Thanks! That seems like a neat way to handle this.

ST.92 · April 8, 2021, 11:47pm

Hello @mufeili. Your suggestions have been useful for me to handle the classification part (ie. aggregating node representations of each node type). However, it is the design of the function that I am a little confused with.

#similar to the tutorial on heterographs - mean aggregation changed to sum

class HeteroRGCNLayer(nn.Module):

def __init__(self, in_size, out_size, etypes):

    super(HeteroRGCNLayer, self).__init__()

    self.weight = nn.ModuleDict({
            name : nn.Linear(in_size, out_size) for name in etypes
        })

def forward(self, G, feat_dict):

    funcs = {}
    for srctype, etype, dsttype in G.canonical_etypes:
        Wh = self.weight[etype](feat_dict[srctype])
        G.nodes[srctype].data['Wh_%s' % etype] = Wh
        funcs[etype] = (fn.copy_u('Wh_%s' % etype, 'm'), fn.sum('m', 'h'))
    G.multi_update_all(funcs, 'sum')
    return {ntype : G.nodes[ntype].data['h'] for ntype in G.ntypes}

The HeteroRGCN module :

class HeteroRGCN(nn.Module):
    
    def __init__(self, in_size, hidden_size, n_classes, etypes):
        super(HeteroRGCN, self).__init__()
        
        self.layer1 = HeteroRGCNLayer(in_size, hidden_size, etypes)
        self.layer2 = HeteroRGCNLayer(hidden_size, hidden_size, etypes)
        self.classify = nn.Linear(hidden_size, n_classes)
        self.in_size = in_size
        self.embed = None


    def forward(self, G):
        
        # WHERE SHOULD THESE BE DEFINED?
        embed_dict = {ntype : nn.Parameter(torch.Tensor(G.number_of_nodes(ntype), self.in_size))
                      for ntype in G.ntypes}
        for key, embed in embed_dict.items():
            nn.init.xavier_uniform_(embed)
        self.embed = nn.ParameterDict(embed_dict)

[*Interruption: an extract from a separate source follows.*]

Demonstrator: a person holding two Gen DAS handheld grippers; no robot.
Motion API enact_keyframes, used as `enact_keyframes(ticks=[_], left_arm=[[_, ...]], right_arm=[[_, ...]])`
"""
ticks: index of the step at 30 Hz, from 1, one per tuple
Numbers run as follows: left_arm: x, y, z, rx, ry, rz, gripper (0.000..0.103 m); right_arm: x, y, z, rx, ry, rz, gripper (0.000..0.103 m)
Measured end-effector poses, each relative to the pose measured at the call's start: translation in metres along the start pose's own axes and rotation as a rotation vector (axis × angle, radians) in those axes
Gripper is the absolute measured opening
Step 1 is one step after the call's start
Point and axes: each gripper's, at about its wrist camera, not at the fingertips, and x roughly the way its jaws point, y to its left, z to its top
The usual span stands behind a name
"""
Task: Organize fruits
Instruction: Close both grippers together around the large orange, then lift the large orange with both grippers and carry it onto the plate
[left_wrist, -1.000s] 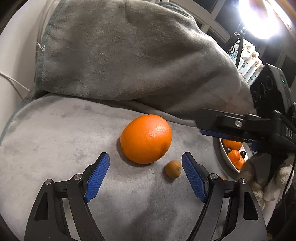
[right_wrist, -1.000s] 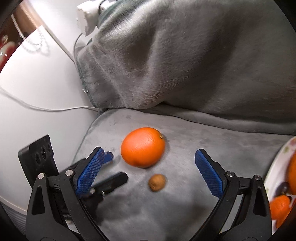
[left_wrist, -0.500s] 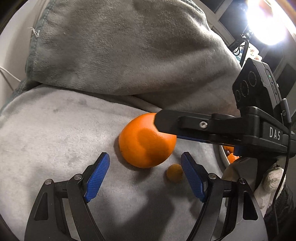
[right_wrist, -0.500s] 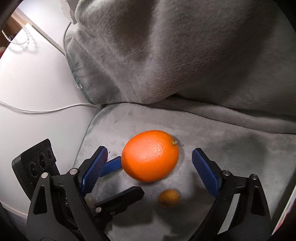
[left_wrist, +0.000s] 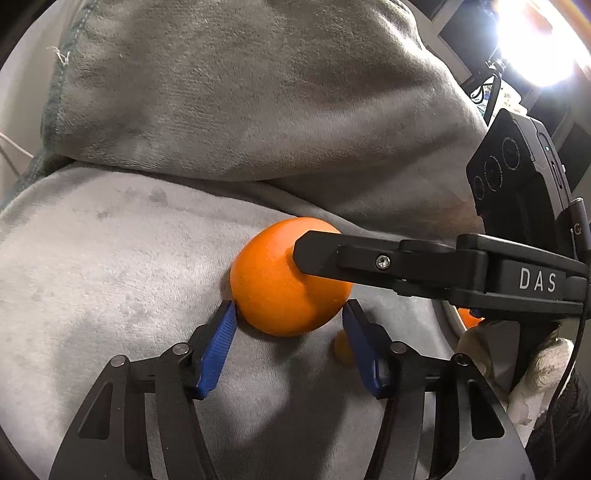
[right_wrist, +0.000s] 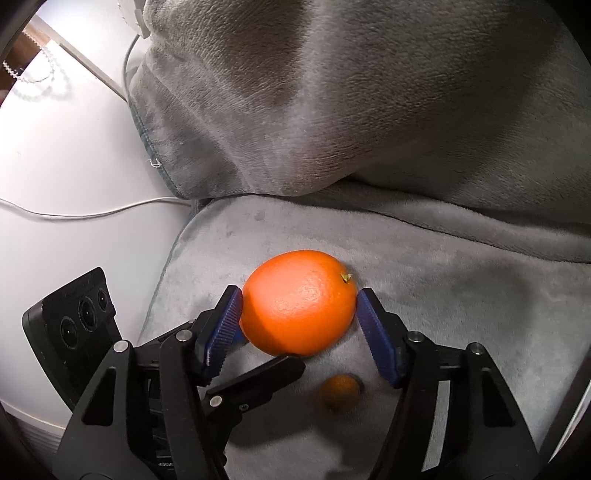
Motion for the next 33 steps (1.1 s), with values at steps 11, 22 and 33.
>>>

        h_dict = self.layer1(G, self.embed) 
        h_dict = {k : F.leaky_relu(h) for k, h in h_dict.items()}
        h_dict = self.layer2(G, h_dict)
        h_dict = {k : F.leaky_relu(h) for k, h in h_dict.items()}

        #rest of the code to take mean of node representations

I am confused as to how to define self.embed - it is a ParameterDict depending on the number of nodes per nodetype. Hence, I moved it to forward() since for different input graphs, the size of ParameterDict will vary. But, it should ideally be in init() . How do I modify the HeteroRGCN module to achieve this? Specifically because I would like to save the state_dict and load it again to possibly generate graph embeddings for unseen graphs.

mufeili · April 10, 2021, 2:56pm

It sounds like you are learning node embeddings from scratch for multiple graphs. In this case, you can initialize the embeddings for each graph and store them in ndata of the graphs. See FAQ14 here.

system · May 10, 2021, 2:57pm

This topic was automatically closed 30 days after the last reply. New replies are no longer allowed.